Die besten Geschichten schreibt das Leben, heißt es. Die wahre Geschichte, die Leslie Maitland in ihrem Buch „Liebe ist stärker als die Zeit“ erzählt, ist eine besonders gute. Die amerikanische Journalistin beschreibt darin das Leben ihrer Mutter und die bewegte Liebesgeschichte zwischen ihr und ihrem Jugendfreund. Doch auch wenn der Titel anderes vermuten lässt: „Liebe ist stärker als die Zeit“ ist viel mehr als eine Liebesgeschichte.

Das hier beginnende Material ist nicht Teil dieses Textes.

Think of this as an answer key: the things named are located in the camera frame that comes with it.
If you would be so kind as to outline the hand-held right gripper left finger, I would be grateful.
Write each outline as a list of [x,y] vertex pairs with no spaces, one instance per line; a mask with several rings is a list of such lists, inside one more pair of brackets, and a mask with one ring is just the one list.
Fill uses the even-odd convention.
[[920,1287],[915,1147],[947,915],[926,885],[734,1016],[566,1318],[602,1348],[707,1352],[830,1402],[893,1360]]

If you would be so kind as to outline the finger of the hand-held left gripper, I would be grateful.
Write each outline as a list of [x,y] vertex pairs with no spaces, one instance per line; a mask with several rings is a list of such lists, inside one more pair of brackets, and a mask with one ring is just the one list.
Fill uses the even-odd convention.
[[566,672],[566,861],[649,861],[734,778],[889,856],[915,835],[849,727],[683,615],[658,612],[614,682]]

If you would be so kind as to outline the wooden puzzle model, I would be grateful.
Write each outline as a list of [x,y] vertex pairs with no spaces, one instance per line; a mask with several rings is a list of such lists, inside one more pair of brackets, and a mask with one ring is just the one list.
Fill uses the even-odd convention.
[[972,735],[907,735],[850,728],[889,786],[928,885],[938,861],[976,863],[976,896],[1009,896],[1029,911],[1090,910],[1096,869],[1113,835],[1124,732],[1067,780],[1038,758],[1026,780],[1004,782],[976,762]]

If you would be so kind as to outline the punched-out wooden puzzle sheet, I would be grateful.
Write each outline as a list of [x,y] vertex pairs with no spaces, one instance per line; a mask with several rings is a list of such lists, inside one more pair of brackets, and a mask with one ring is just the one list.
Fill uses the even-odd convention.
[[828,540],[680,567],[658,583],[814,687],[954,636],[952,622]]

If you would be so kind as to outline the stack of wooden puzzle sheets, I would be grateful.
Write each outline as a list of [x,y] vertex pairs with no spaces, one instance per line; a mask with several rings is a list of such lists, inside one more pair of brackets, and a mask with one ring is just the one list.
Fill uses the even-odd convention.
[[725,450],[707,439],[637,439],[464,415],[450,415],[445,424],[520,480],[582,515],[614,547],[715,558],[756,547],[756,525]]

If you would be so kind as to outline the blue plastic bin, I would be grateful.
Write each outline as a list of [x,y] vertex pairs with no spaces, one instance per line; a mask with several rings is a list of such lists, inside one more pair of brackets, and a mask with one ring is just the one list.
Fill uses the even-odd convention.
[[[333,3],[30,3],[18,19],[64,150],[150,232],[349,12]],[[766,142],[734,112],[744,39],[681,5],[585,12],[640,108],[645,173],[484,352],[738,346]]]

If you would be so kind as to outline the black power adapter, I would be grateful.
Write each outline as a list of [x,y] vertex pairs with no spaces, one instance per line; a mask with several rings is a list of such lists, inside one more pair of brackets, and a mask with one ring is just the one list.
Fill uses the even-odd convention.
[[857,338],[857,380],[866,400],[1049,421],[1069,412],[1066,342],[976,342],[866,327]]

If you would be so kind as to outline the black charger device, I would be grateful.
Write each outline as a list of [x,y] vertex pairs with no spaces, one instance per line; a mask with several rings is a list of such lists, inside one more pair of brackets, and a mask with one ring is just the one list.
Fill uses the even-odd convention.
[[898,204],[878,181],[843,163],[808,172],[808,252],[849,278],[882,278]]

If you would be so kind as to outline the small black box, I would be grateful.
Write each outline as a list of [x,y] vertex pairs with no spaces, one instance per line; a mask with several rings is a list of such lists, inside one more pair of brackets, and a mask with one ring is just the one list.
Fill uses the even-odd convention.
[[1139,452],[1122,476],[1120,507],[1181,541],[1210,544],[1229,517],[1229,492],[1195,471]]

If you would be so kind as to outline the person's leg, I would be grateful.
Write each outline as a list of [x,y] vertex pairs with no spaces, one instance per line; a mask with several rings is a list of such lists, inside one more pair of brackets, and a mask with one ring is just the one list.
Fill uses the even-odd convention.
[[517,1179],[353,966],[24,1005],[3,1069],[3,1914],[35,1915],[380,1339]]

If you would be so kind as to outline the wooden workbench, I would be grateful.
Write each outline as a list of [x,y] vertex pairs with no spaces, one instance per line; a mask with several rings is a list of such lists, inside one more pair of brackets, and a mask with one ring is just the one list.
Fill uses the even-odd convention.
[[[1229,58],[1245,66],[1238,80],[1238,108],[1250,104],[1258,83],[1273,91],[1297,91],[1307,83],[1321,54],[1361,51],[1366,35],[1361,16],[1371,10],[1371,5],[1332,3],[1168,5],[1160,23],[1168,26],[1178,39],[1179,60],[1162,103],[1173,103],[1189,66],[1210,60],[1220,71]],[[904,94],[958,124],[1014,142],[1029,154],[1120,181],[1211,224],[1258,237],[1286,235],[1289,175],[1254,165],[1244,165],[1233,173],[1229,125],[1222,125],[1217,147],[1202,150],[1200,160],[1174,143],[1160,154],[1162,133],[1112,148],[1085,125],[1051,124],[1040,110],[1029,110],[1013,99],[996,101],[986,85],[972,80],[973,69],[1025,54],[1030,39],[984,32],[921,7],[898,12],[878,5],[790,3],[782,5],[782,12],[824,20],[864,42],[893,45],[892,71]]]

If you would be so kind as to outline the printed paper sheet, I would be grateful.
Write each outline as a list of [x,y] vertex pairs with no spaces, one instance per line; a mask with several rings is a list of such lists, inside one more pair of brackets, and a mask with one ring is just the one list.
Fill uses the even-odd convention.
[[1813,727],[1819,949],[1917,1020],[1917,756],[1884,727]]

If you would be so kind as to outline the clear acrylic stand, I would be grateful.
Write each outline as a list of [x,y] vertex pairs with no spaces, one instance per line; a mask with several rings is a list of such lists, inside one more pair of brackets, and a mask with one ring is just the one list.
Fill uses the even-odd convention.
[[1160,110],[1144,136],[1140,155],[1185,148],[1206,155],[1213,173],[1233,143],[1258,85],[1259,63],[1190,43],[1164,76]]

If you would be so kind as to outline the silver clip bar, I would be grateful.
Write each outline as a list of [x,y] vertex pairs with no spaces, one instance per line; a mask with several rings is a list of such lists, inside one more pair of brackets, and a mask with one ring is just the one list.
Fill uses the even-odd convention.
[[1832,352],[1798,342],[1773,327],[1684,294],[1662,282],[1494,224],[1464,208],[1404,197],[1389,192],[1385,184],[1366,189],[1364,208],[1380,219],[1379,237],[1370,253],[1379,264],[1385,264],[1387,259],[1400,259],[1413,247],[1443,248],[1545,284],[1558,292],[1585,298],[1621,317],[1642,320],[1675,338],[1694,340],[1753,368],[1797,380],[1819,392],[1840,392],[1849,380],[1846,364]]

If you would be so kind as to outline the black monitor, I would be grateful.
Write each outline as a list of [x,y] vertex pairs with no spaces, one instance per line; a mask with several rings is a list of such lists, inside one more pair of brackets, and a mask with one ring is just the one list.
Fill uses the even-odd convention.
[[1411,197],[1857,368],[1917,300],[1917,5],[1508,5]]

Getrennt durch Krieg und Vertreibung
Es sind die Dreißigerjahre in Deutschland: Juden sind immer stärkeren Einschränkungen und Schikanen ausgesetzt. Janine Maitland, geborene Hanna Günzburger, lebt mit ihrer Familie in Freiburg. 1938 verlassen die Günzburgers das Land und gehen nach Frankreich. Hanna Günzburger, die hier ihren Vornamen in Janine ändert, ist zu dieser Zeit ein Teenager. In Frankreich lernt sie Roland Arcieri kennen. Die beiden verlieben sich und werden ein Paar. Als die Günzburgers auch Frankreich verlassen müssen, werden die beiden jungen Leute getrennt. In den folgenden Jahren verloren sie den Kontakt zueinander. Janine Günzburger heiratete in den USA schließlich einen anderen Mann. Jahrzehnte später machte sich Leslie Maitland, Janines Tochter, auf die Suche nach Arcieri.

Wiedergefundenes Glück
Zwei Liebende, die in den Wirren des Krieges auseinandergerissen werden – solche Geschichten muss es tausendfach gegeben haben. Die Geschichte von Maitland und Arcieri hat allerdings ein Happy End. Das ist kein Spoiler, es steht sogar auf dem Cover des Buches. In dem Buch, das wie ein Roman geschrieben ist, erzählt Leslie Maitland diese besondere Liebesgeschichte. Doch nicht nur das: Das Schicksal von Janine Maitland ist exemplarisch für das bewegte, teils dunkle 20. Jahrhundert.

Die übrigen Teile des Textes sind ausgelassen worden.